Hi my poodle friends! I've seen some fab chin rests at my various shows but there is no where to buy them in the UK so I wondered if anyone had made there own and could talk about how. Alternately do you own a chin rest and could you give me an idea of its basic construction. Many thanks mb


----------



## Huxtable (Feb 19, 2012)

I don't have any experience with them, but have you tried searching the internet? I'm sure a company wouldn't mind shipping internationally. 

You may already do this, but I think some people just use head/neck bolster pillows... might be able to cut down one to size and re-sew it, or just sew one yourself.

good luck


----------



## Mel (Apr 4, 2012)

I use this pillow
HoMedics USA | SqÜsh® Tube Pillow (blue). I got mine off of ebay though.


----------



## Sawyersmomma (May 28, 2012)

I feel dumb... but what do you use the chin rest for? when you're working on the tk or something?


----------



## tortoise (Feb 5, 2012)

My dog uses my cleavage as a chin rest when I work on his TK.


----------



## ambitious groomer (Mar 21, 2011)

Lol! torti that made my evening


----------



## Sawyersmomma (May 28, 2012)

Haha but is that what they're planning on using the chinrest for?


----------



## vtomblin (Jul 18, 2010)

This is where I got mine and love it. Clearview Creations
Started using it at 9 weeks and she sleeps while I groom sometimes. If its not up yet she tries to put her face in my hand or on my chest. It would be totally worth the cost to ship and it is very sturdy and will last forever. Good luck!


----------



## Huxtable (Feb 19, 2012)

Sawyersmomma said:


> I feel dumb... but what do you use the chin rest for? when you're working on the tk or something?

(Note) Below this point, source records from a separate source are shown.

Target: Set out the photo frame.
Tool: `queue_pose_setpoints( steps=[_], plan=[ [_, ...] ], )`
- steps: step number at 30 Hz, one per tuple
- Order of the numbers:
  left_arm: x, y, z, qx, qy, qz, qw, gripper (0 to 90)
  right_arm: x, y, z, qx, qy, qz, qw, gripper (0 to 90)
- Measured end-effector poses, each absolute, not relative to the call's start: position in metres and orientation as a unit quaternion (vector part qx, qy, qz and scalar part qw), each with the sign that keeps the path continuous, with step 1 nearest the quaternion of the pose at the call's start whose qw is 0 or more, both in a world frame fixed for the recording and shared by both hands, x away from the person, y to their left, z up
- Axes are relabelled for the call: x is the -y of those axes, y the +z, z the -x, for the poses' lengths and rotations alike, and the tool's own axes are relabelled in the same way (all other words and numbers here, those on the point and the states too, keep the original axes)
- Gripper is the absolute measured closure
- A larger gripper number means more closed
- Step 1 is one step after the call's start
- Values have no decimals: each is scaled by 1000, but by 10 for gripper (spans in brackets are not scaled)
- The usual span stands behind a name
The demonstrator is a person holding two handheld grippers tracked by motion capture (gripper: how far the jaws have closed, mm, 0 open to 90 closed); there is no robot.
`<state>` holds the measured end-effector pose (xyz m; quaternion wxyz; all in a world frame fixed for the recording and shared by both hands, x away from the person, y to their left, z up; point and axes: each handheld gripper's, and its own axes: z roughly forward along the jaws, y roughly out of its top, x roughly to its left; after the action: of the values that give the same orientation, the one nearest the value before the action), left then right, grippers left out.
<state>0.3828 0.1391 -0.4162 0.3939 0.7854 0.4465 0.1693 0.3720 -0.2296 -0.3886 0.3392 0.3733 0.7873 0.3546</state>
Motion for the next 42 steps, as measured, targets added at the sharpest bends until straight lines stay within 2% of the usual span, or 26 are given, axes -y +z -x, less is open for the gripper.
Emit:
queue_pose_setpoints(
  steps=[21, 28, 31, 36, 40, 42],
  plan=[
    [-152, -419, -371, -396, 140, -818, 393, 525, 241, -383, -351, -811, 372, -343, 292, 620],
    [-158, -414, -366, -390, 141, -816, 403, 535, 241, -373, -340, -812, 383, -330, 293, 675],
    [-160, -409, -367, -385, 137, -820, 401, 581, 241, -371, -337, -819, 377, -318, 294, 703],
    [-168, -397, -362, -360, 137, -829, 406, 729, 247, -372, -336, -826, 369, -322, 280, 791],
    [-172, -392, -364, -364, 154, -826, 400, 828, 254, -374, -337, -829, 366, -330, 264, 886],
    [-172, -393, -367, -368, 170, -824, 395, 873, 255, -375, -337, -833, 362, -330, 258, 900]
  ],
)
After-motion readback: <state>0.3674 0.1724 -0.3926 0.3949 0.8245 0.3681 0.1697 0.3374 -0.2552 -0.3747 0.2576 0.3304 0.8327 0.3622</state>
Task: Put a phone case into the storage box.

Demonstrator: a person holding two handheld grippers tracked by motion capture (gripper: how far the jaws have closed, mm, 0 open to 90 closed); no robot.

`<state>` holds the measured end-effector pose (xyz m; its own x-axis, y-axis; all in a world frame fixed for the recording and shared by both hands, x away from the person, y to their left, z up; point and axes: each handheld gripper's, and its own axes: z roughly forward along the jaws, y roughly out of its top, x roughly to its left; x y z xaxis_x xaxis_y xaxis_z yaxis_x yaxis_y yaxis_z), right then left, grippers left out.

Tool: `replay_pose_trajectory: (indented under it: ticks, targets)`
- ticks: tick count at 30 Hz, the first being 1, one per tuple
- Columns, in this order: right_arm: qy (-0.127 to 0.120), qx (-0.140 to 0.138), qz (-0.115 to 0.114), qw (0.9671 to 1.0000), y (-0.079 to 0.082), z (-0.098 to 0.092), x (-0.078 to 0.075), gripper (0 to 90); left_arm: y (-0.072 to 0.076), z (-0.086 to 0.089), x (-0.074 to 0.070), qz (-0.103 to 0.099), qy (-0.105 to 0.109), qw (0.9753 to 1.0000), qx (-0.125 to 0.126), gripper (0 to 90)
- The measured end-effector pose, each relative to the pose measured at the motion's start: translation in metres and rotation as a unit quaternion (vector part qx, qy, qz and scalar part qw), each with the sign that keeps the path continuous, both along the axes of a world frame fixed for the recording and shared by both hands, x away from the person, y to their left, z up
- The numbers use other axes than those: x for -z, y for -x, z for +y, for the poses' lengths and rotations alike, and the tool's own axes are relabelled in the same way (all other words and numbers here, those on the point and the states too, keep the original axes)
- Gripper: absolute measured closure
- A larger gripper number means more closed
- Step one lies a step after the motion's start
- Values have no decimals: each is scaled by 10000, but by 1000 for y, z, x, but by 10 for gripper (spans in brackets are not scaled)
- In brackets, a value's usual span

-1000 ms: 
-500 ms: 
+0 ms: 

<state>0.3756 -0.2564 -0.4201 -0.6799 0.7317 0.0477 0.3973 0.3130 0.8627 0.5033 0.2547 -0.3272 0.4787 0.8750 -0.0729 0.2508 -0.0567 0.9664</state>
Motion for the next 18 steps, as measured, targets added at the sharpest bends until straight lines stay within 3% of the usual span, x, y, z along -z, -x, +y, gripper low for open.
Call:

yea they're used to more easily put in the top knot. Groomers in particular use them, as they can be attached to the table... I've seen them on groomer websites

They also have top knot pillows that are basically smaller silk/satin versions of the neck pillows people use on a plan or when recovering from a neck injury... I've seen them on general dog hair accessories/grooming websites


here's a pic or two:


















_poodle pic from: standard-poodle.net/poodlemoments/page2_03.html_


----------



## Blind monkey kennel (May 8, 2021)

Sawyersmomma said:


> I feel dumb... but what do you use the chin rest for? when you're working on the tk or something?


 Yes and when standing to cut


----------



## cowpony (Dec 30, 2009)

Oops. I think the recommendation algorithm served up a ten year old thread. I'm closing it, as none of the original participants have posted to the forum recently.


----------